**EXERCISE AIM**
Your answer should be the exact lines of the data below from the one containing "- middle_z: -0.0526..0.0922" through the one containing "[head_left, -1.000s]"; please include nothing else.

==== THE INPUT ====

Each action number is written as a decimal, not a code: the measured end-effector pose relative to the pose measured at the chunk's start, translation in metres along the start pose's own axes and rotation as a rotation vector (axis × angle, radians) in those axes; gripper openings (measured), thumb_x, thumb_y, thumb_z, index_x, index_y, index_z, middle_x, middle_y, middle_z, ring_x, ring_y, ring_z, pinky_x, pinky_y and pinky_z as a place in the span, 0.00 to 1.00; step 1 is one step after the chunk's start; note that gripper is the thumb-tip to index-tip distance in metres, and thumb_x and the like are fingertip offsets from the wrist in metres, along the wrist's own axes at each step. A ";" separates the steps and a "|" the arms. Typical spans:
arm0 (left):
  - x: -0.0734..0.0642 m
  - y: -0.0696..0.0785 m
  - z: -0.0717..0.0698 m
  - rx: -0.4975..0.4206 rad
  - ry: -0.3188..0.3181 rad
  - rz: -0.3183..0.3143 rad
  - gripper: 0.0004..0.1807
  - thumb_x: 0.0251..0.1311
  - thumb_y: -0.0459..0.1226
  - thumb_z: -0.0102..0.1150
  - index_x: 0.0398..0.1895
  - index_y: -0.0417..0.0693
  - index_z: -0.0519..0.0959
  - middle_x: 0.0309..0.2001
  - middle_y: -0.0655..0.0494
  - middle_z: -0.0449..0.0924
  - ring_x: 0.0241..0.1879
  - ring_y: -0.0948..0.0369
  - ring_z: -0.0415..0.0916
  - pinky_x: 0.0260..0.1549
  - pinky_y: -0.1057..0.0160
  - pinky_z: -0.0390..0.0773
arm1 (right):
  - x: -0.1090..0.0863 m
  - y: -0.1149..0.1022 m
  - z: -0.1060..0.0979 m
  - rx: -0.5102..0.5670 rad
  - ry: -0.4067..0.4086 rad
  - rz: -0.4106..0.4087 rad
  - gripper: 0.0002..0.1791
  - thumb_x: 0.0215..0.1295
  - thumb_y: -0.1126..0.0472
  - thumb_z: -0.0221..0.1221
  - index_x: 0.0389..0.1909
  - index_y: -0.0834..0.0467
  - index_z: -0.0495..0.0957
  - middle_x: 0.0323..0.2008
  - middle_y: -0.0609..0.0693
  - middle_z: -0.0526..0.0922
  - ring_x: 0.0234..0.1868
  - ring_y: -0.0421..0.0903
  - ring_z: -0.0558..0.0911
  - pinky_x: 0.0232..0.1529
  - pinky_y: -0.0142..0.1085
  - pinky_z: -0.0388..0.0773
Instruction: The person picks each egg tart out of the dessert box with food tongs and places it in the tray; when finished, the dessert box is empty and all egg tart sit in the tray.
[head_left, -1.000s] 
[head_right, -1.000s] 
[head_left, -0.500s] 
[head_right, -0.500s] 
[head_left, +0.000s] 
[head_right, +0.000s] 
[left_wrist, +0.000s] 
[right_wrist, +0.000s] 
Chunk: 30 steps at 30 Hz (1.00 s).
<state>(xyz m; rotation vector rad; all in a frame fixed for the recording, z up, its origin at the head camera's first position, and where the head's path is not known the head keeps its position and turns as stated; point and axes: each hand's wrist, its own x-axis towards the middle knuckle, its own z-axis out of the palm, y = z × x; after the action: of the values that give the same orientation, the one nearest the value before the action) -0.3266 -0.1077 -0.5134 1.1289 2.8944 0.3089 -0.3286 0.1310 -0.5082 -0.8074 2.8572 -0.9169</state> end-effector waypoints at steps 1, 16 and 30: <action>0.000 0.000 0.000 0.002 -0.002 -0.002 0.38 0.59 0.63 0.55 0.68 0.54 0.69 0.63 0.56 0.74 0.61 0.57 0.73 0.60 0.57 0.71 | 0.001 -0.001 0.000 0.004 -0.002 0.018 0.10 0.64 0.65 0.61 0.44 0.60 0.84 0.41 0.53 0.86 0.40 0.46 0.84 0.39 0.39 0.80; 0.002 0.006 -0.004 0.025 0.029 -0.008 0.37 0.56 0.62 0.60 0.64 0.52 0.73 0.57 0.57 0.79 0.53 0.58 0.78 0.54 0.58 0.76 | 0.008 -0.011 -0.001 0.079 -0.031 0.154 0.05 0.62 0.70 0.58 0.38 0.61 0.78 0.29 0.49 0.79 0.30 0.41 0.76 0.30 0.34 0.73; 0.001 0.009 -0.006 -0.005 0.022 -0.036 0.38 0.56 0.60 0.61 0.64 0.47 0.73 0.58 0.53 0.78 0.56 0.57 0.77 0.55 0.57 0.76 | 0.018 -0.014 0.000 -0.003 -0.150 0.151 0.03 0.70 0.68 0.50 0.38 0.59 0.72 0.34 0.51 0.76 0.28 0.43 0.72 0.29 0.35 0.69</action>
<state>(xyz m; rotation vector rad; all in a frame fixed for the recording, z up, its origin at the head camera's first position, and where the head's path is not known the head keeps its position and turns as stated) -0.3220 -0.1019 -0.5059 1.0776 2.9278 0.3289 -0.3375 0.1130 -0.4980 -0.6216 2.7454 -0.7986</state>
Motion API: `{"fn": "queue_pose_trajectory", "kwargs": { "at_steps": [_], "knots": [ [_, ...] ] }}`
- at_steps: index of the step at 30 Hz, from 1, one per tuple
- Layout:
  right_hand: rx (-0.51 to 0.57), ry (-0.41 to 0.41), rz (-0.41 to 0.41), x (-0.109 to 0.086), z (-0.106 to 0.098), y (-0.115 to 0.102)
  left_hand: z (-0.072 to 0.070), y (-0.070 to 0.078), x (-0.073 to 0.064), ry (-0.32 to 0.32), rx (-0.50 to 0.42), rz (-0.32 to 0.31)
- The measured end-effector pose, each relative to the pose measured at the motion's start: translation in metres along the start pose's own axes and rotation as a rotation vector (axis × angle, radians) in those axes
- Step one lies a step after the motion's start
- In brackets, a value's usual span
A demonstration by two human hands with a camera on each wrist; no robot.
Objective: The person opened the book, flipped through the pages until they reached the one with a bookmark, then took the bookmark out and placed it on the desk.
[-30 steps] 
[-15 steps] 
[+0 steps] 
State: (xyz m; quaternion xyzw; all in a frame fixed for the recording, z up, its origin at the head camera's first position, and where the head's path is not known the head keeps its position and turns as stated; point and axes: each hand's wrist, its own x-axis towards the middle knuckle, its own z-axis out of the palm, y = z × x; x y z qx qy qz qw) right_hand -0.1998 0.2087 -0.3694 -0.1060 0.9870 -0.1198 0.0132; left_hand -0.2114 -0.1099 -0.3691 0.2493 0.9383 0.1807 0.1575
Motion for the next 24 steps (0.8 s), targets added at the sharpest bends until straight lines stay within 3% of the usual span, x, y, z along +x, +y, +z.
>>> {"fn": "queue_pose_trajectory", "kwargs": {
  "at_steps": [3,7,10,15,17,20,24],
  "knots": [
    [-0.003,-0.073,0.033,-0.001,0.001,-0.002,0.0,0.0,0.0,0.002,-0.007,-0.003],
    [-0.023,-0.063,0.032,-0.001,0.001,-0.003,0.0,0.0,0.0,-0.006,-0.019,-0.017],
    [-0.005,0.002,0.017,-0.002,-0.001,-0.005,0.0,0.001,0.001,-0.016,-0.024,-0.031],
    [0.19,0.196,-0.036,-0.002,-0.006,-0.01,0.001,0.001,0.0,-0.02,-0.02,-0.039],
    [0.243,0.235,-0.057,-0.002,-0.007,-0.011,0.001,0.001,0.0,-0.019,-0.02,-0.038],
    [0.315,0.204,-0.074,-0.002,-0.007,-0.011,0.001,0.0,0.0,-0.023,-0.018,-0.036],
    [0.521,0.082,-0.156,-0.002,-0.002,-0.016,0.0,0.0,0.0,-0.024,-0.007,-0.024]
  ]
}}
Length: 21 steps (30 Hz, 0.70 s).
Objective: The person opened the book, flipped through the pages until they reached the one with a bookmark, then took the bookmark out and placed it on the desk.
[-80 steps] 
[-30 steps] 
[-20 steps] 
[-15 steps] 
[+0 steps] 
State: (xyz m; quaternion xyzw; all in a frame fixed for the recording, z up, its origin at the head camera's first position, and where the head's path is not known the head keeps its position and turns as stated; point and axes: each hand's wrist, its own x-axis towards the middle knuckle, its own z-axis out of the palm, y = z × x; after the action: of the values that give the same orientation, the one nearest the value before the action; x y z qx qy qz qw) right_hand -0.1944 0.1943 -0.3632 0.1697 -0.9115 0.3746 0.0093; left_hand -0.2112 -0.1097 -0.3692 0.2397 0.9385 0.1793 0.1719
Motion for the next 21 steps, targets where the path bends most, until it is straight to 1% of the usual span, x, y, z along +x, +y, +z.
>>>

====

**SOLUTION FOR THIS TASK**
  - middle_z: -0.0526..0.0922
  - ring_x: 0.0234..0.1868
  - ring_y: -0.0421..0.0903
  - ring_z: -0.0558..0.0911
  - pinky_x: 0.0232..0.1529
  - pinky_y: -0.0142..0.1085
  - pinky_z: -0.0388..0.0773
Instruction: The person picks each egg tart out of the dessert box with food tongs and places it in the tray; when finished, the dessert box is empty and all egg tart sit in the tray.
[head_left, -1.000s] 

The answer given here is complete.